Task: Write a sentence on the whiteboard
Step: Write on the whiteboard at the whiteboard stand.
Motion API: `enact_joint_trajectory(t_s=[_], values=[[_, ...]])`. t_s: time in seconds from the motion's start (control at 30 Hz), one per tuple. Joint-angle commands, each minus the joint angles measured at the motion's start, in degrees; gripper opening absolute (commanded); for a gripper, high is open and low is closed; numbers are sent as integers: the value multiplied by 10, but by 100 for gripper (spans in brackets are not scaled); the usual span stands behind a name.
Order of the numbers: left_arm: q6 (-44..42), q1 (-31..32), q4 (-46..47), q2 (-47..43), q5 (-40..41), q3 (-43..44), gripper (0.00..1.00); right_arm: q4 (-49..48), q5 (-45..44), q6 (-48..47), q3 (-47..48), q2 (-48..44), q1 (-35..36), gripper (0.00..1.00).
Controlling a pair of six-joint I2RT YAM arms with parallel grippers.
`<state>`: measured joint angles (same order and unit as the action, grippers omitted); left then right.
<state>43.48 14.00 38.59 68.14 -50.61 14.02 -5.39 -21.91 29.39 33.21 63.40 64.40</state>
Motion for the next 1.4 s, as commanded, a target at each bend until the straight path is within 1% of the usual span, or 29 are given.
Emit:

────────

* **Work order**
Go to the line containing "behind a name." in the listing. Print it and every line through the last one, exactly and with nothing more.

* **Response to this exercise**
Motion API: `enact_joint_trajectory(t_s=[_], values=[[_, ...]])`. t_s: time in seconds from the motion's start (control at 30 Hz), one per tuple. Joint-angle commands, each minus the joint angles measured at the motion's start, in degrees; gripper opening absolute (commanded); for a gripper, high is open and low is closed; numbers are sent as integers: the value multiplied by 10, but by 100 for gripper (spans in brackets are not scaled); the usual span stands behind a name.
Order of the numbers: left_arm: q6 (-44..42), q1 (-31..32), q4 (-46..47), q2 (-47..43), q5 (-40..41), q3 (-43..44), gripper (0.00..1.00); right_arm: q4 (-49..48), q5 (-45..44), q6 (-48..47), q3 (-47..48), q2 (-48..44), q1 (-35..36), gripper (0.00..1.00).
Controlling a pair of six-joint I2RT YAM arms with parallel grippers.
`<state>`: measured joint angles (same order and unit as the action, grippers omitted); left then right.
<state>43.48 14.00 38.59 68.14 -50.61 14.02 -5.39 -21.91 29.39 33.21 63.40 64.40</state>
Motion for the next 1.4 s, as commanded, a target at each bend until the straight path is within 1% of the usual span, or 29 are given.
Emit:

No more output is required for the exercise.